I spent quite a bit of time trying to discover a way around this issue. This came up somewhere else, I think maybe when discussing packaging. I'd loove to come up with a good solution because as it is now there is a tremendous amount of glue code that is needed in each implementation. I can't say much more until I dive back into this, but IIRC the basic issue has to do with extensibility of the bridges and the fact that both the bridges and the key GMF piece need to be able to coordinate with each other and they're all defined through extensions the life-cycle of which I can't control. Perhaps I can discover the correct UI and structure bridges from an ID. I'll revisit and look into that. See also bug 352897 bug 357134
As discussed elsewhere, to do this correctly is going to take a good deal of engineering work and perhaps implicate some larger issues in context core itself. To understand the scope would itself take a fair amount of time. Steffan, if you are happy with the basic implementation now, understanding that it does have limitations, I'm going to suggest that we a) mark this as an enhancement and b) move it out of the initial release dependency.
Yes, sounds good. We can revisit this in the future and leave the implementation as is. Just be aware that I have seen instances of UI bridges get created twice: through the getInstance() method and the context framework.
(In reply to comment #3) > Yes, sounds good. We can revisit this in the future and leave the implementation > as is. Just be aware that I have seen instances of UI bridges get created twice: > through the getInstance() method and the context framework.
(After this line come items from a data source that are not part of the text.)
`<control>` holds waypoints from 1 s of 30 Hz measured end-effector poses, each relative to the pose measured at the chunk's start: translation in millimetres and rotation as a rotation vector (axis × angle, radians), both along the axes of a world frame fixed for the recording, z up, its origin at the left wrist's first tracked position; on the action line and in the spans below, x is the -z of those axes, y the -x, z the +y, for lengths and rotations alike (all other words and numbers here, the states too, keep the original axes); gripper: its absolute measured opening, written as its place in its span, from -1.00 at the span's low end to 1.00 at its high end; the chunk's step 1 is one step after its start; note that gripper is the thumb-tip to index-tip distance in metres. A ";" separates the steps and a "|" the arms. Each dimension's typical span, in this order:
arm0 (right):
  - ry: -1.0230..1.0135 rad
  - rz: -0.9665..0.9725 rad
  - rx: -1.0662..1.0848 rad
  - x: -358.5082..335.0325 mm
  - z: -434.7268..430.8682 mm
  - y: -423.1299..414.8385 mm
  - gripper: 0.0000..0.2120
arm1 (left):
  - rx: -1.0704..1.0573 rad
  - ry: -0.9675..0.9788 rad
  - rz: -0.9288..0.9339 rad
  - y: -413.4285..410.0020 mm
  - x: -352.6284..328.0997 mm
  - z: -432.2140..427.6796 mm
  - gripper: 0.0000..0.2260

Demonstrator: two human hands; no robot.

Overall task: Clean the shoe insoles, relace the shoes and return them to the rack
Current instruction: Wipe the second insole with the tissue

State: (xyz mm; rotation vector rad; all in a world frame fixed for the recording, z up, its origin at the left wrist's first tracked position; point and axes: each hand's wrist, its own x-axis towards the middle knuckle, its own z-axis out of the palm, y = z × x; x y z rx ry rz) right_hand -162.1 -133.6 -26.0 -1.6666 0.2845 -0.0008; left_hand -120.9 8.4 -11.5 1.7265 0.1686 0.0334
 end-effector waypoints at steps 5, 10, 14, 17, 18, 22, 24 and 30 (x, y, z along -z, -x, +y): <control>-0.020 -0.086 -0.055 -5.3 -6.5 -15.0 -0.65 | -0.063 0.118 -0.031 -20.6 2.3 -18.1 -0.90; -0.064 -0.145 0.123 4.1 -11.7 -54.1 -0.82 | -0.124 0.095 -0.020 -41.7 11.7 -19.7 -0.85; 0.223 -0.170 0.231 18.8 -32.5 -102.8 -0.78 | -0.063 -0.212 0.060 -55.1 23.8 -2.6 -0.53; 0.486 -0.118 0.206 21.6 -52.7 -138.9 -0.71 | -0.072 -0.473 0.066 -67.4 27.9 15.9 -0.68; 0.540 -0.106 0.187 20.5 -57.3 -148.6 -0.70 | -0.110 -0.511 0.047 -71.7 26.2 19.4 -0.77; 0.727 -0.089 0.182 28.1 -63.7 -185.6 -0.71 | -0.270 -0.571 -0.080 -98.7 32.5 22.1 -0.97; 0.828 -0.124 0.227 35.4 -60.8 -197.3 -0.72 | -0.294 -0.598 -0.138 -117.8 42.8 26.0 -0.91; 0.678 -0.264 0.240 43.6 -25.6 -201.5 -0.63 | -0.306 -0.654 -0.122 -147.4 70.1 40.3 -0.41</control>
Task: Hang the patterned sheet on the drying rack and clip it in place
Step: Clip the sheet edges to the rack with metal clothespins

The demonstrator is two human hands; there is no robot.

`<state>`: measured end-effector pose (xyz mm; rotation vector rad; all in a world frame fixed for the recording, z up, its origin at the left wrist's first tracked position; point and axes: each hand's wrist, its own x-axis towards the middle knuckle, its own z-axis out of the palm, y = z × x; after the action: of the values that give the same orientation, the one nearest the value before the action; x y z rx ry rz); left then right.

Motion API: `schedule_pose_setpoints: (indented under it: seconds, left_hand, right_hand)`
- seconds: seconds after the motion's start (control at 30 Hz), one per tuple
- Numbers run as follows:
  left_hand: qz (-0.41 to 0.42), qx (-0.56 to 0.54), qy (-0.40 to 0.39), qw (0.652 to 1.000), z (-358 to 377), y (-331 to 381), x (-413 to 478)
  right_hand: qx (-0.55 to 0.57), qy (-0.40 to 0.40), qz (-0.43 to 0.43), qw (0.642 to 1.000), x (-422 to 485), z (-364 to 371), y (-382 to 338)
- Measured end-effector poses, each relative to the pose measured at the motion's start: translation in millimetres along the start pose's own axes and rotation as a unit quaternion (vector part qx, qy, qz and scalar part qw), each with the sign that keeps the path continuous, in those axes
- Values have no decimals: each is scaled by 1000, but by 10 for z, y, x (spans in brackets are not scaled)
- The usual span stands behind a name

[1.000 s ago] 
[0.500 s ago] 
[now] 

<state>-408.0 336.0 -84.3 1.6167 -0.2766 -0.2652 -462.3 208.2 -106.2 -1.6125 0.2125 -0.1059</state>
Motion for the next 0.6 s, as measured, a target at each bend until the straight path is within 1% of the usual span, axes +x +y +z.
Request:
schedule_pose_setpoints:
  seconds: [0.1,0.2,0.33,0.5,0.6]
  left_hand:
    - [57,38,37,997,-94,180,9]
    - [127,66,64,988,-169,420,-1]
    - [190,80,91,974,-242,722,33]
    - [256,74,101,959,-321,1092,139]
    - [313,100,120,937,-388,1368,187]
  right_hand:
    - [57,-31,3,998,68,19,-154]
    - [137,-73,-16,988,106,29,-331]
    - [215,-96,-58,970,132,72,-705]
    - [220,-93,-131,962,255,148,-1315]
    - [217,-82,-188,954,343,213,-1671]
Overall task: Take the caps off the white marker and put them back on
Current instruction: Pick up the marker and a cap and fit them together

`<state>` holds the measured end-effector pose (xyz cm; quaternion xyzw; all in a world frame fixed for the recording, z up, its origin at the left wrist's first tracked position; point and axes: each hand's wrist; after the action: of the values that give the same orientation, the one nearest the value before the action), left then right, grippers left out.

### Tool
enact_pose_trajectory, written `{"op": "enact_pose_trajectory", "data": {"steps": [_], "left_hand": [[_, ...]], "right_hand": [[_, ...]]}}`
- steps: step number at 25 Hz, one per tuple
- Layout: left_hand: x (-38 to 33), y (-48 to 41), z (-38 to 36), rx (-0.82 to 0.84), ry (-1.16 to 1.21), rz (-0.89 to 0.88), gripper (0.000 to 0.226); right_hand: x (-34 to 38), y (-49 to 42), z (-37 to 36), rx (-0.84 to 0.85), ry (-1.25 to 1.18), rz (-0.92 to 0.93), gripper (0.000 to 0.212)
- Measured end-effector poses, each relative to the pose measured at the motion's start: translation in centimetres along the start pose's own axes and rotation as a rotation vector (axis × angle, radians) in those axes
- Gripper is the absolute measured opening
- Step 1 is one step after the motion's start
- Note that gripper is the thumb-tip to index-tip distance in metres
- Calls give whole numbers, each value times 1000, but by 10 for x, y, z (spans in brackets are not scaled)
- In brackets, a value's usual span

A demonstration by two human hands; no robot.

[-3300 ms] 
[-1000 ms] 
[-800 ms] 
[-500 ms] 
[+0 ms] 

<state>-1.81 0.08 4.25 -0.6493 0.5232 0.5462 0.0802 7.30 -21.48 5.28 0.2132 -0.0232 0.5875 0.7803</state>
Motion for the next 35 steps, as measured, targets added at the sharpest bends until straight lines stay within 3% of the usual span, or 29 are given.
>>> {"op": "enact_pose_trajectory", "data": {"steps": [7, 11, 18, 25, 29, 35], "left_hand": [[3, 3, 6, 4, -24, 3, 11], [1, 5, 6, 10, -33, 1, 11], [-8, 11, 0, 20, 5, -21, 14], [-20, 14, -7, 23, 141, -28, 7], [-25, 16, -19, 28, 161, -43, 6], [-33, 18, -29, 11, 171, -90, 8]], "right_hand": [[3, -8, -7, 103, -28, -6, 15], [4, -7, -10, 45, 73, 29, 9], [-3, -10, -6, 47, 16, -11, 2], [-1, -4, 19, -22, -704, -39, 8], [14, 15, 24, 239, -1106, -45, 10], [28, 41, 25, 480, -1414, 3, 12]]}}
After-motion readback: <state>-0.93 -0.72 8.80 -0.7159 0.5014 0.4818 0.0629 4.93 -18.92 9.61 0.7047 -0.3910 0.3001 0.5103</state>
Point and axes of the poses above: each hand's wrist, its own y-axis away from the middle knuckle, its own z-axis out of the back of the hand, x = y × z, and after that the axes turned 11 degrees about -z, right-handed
Right, it's known that we would have two -- the static instance and the instance that the context creator obtains. I don't see how we can avoid that without a good deal of engineering, which now that I have more experience with the context framework I wouldn't mind doing. :) This shouldn't create any real world problems *as long as the implementation is state-less*. Our implementations are of course, but others following the same pattern may try to add state, which would break. I'll make a note in the DiagramUIBridge class.